Gedankenfutter

Heute würde ich Ihnen gerne etwas »food for thought« vorsetzen, Futter für Ihr Gehirn sozusagen.

»Food« und »foodstuffs« sind zwei Begriffe, die gerne in den Vorschriften und Direktiven der EU auftauchen. Beides wird in deutschen Texten als »Lebensmittel« übersetzt, und ich habe kein erkennbares Schema gefunden, wann man welchen Begriff einsetzt. Sind »food« und »foodstuffs« also austauschbar? Begeben wir uns auf die Spurensuche:

Das englische Word »food« leitet sich vom Altenglischen »fōdor« ab, das wiederum ein Lehnwort aus dem Niederländischen »voeder« und dem Althochdeutschen »fuotar« ist. Beides bedeutet »Futter«. Der englische Begriff ist seit dem 12. Jahrhundert bekannt.

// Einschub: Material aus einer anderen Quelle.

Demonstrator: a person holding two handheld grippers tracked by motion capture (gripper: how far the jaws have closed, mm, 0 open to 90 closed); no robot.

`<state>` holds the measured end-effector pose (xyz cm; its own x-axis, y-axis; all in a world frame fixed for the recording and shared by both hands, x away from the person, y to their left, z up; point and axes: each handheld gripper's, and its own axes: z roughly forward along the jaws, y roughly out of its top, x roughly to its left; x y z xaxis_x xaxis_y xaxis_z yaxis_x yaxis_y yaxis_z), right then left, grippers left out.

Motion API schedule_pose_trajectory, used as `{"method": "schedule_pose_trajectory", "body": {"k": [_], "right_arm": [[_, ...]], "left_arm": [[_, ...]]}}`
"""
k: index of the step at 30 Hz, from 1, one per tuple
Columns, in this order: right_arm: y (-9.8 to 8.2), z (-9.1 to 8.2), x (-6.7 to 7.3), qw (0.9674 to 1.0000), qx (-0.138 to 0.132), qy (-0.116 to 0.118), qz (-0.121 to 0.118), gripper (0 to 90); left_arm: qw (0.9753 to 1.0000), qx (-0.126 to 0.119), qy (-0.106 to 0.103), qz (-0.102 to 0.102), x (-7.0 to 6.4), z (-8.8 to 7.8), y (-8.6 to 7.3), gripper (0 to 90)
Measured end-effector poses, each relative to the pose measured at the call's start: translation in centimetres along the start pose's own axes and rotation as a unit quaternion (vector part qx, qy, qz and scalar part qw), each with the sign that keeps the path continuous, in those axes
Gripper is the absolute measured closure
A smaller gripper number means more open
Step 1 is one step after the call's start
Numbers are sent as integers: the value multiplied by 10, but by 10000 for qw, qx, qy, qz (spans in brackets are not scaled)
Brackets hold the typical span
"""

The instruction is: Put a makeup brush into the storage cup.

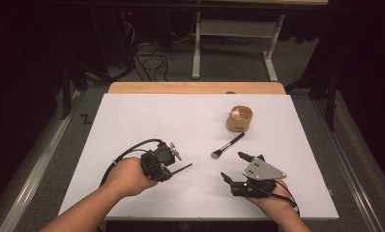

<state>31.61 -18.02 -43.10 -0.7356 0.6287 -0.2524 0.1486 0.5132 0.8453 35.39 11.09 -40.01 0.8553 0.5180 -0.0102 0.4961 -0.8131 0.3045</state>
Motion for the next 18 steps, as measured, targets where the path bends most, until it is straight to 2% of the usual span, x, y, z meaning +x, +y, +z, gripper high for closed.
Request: {"method": "schedule_pose_trajectory", "body": {"k": [5, 10, 15, 18], "right_arm": [[6, 3, 6, 9986, 151, 61, -509, 250], [10, 6, 11, 9964, 264, 97, -796, 286], [11, 10, 18, 9923, 334, 7, -1196, 296], [12, 10, 21, 9919, 275, -67, -1241, 306]], "left_arm": [[10000, 30, 22, 4, -2, -3, 4, 829], [10000, 67, 8, 28, -4, -2, 7, 829], [9999, 132, 29, 85, -8, -1, 11, 829], [9998, 151, 44, 147, -9, -2, 14, 829]]}}
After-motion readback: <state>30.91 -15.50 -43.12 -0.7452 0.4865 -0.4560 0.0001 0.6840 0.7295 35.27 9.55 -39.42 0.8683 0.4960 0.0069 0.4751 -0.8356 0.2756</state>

»foodstuff« hört sich in meinen Ohren altmodisch an. Vielleicht wegen des Wortteils »stuff«. Dieses Allerweltswort hat ziemlich viele Bedeutungen wie »Krempel, Zeug oder Zeugs, Ding«. Wörtlich übersetzt bedeutet »foodstuff« also »Lebensmittelzeugs«. Erstaunlicherweise ist »foodstuff« viel jünger als »food«, sein erster Gebrauch wird auf den Zeitraum 1870-1875 datiert. »Foodstuffs« wird im Alltag allerdings lieber im Plural als im Singular verwendet.

Anders als die Übersetzungen der EU vermuten lassen, gibt es durchaus einen winzig kleinen Unterschied zwischen beiden Begriffen. Während die Bedeutung von »food« durchaus der allgemeinen deutschen Beschreibung für Lebensmittel oder Nahrungsmittel entspricht, wird »foodstuff« in verschiedenen einsprachigen Wörterbüchern folgendermaßen beschrieben: »a substance with food value; specifically : the raw material of food before or after processing«.

»Foodstuffs« bezieht sich also eher auf Rohware und daraus hergestellte Zutaten, geht also in Richtung Grundstoffe für Lebensmittel. Der Oberbegriff ist aber immer Lebensmittel, und weil man damit nichts falsch machen kann, greifen auch die Übersetzer der EU lieber darauf zurück.

Übrigens, »food for thought« würde man natürlich nicht als »Futter für’s Gehirn« übersetzen, sondern mit Denkanstoß oder als Stoff zum Nachdenken.